The data must be transcribed exactly, with no line missing.

----------

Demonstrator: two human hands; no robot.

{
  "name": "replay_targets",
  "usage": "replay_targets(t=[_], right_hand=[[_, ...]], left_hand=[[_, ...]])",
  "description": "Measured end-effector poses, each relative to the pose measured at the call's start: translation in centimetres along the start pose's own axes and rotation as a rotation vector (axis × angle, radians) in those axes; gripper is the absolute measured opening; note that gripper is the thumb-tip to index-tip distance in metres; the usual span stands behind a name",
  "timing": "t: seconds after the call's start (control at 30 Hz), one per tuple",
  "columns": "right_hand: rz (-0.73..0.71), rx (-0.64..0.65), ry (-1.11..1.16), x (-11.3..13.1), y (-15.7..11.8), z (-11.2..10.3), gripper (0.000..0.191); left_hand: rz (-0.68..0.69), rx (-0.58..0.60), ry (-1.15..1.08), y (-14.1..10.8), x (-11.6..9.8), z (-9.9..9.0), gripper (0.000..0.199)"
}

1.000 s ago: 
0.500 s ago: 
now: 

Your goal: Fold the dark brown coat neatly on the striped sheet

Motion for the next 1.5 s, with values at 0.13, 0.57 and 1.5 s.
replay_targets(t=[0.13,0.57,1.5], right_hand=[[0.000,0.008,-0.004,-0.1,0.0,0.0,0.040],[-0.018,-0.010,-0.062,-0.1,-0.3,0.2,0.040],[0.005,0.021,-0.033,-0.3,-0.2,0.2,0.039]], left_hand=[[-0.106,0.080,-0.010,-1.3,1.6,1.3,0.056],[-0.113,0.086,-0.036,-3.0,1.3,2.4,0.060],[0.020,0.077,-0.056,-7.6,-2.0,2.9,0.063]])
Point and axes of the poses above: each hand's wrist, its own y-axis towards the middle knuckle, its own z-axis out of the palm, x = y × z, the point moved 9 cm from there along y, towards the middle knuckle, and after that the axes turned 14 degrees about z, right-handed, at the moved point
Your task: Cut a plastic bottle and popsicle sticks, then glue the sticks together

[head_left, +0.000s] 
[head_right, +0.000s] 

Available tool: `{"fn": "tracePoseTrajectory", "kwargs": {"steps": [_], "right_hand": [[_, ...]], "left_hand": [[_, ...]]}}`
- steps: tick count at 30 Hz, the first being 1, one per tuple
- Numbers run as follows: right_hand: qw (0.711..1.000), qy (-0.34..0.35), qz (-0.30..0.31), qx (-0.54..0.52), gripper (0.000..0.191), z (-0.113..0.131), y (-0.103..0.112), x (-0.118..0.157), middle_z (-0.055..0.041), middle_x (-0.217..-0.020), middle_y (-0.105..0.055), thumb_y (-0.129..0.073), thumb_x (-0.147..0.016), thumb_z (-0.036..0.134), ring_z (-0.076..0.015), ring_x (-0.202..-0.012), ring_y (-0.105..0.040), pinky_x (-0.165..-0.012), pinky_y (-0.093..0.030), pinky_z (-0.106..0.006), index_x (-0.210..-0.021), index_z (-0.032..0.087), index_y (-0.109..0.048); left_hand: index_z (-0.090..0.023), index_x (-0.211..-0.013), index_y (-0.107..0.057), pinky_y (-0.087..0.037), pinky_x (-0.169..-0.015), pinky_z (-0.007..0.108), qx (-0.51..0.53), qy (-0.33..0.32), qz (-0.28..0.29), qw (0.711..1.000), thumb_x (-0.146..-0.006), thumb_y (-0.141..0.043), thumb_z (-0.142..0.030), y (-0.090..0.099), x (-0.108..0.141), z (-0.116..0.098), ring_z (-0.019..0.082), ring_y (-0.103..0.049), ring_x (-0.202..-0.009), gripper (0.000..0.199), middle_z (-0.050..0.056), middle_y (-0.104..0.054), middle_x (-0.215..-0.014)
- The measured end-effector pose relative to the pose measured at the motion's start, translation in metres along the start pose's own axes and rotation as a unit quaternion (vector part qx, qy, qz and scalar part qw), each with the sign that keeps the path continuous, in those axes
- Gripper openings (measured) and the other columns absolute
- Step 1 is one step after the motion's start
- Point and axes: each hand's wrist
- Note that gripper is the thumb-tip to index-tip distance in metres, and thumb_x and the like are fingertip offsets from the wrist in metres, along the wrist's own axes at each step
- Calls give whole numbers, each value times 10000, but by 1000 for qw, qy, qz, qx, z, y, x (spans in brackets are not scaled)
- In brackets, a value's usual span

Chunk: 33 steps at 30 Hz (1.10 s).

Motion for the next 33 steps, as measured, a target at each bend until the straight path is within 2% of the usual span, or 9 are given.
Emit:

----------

> Task result:
Demonstrator: two human hands; no robot.

{
  "name": "replay_targets",
  "usage": "replay_targets(t=[_], right_hand=[[_, ...]], left_hand=[[_, ...]])",
  "description": "Measured end-effector poses, each relative to the pose measured at the call's start: translation in centimetres along the start pose's own axes and rotation as a rotation vector (axis × angle, radians) in those axes; gripper is the absolute measured opening; note that gripper is the thumb-tip to index-tip distance in metres; the usual span stands behind a name",
  "timing": "t: seconds after the call's start (control at 30 Hz), one per tuple",
  "columns": "right_hand: rz (-0.73..0.71), rx (-0.64..0.65), ry (-1.11..1.16), x (-11.3..13.1), y (-15.7..11.8), z (-11.2..10.3), gripper (0.000..0.191); left_hand: rz (-0.68..0.69), rx (-0.58..0.60), ry (-1.15..1.08), y (-14.1..10.8), x (-11.6..9.8), z (-9.9..9.0), gripper (0.000..0.199)"
}

1.000 s ago: 
0.500 s ago: 
now: 

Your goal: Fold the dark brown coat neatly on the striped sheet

Motion for the next 1.5 s, with values at 0.13, 0.57 and 1.5 s.
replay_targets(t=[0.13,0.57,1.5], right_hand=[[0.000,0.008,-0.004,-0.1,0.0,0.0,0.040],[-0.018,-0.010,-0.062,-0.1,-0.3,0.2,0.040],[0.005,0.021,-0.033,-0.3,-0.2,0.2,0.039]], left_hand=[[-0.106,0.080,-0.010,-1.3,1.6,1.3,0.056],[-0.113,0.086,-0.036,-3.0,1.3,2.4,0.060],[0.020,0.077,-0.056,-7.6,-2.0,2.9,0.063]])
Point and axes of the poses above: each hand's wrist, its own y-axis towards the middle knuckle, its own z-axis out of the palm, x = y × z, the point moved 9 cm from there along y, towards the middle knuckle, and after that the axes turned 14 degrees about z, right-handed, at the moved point
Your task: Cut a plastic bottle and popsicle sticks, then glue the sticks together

[head_left, +0.000s] 
[head_right, +0.000s] 

Available tool: `{"fn": "tracePoseTrajectory", "kwargs": {"steps": [_], "right_hand": [[_, ...]], "left_hand": [[_, ...]]}}`
- steps: tick count at 30 Hz, the first being 1, one per tuple
- Numbers run as follows: right_hand: qw (0.711..1.000), qy (-0.34..0.35), qz (-0.30..0.31), qx (-0.54..0.52), gripper (0.000..0.191), z (-0.113..0.131), y (-0.103..0.112), x (-0.118..0.157), middle_z (-0.055..0.041), middle_x (-0.217..-0.020), middle_y (-0.105..0.055), thumb_y (-0.129..0.073), thumb_x (-0.147..0.016), thumb_z (-0.036..0.134), ring_z (-0.076..0.015), ring_x (-0.202..-0.012), ring_y (-0.105..0.040), pinky_x (-0.165..-0.012), pinky_y (-0.093..0.030), pinky_z (-0.106..0.006), index_x (-0.210..-0.021), index_z (-0.032..0.087), index_y (-0.109..0.048); left_hand: index_z (-0.090..0.023), index_x (-0.211..-0.013), index_y (-0.107..0.057), pinky_y (-0.087..0.037), pinky_x (-0.169..-0.015), pinky_z (-0.007..0.108), qx (-0.51..0.53), qy (-0.33..0.32), qz (-0.28..0.29), qw (0.711..1.000), thumb_x (-0.146..-0.006), thumb_y (-0.141..0.043), thumb_z (-0.142..0.030), y (-0.090..0.099), x (-0.108..0.141), z (-0.116..0.098), ring_z (-0.019..0.082), ring_y (-0.103..0.049), ring_x (-0.202..-0.009), gripper (0.000..0.199), middle_z (-0.050..0.056), middle_y (-0.104..0.054), middle_x (-0.215..-0.014)
- The measured end-effector pose relative to the pose measured at the motion's start, translation in metres along the start pose's own axes and rotation as a unit quaternion (vector part qx, qy, qz and scalar part qw), each with the sign that keeps the path continuous, in those axes
- Gripper openings (measured) and the other columns absolute
- Step 1 is one step after the motion's start
- Point and axes: each hand's wrist
- Note that gripper is the thumb-tip to index-tip distance in metres, and thumb_x and the like are fingertip offsets from the wrist in metres, along the wrist's own axes at each step
- Calls give whole numbers, each value times 10000, but by 1000 for qw, qy, qz, qx, z, y, x (spans in brackets are not scaled)
- In brackets, a value's usual span

Chunk: 33 steps at 30 Hz (1.10 s).

Motion for the next 33 steps, as measured, a target at each bend until the straight path is within 2% of the usual span, or 9 are given.
Emit:

Reply complete, and nothing else is required.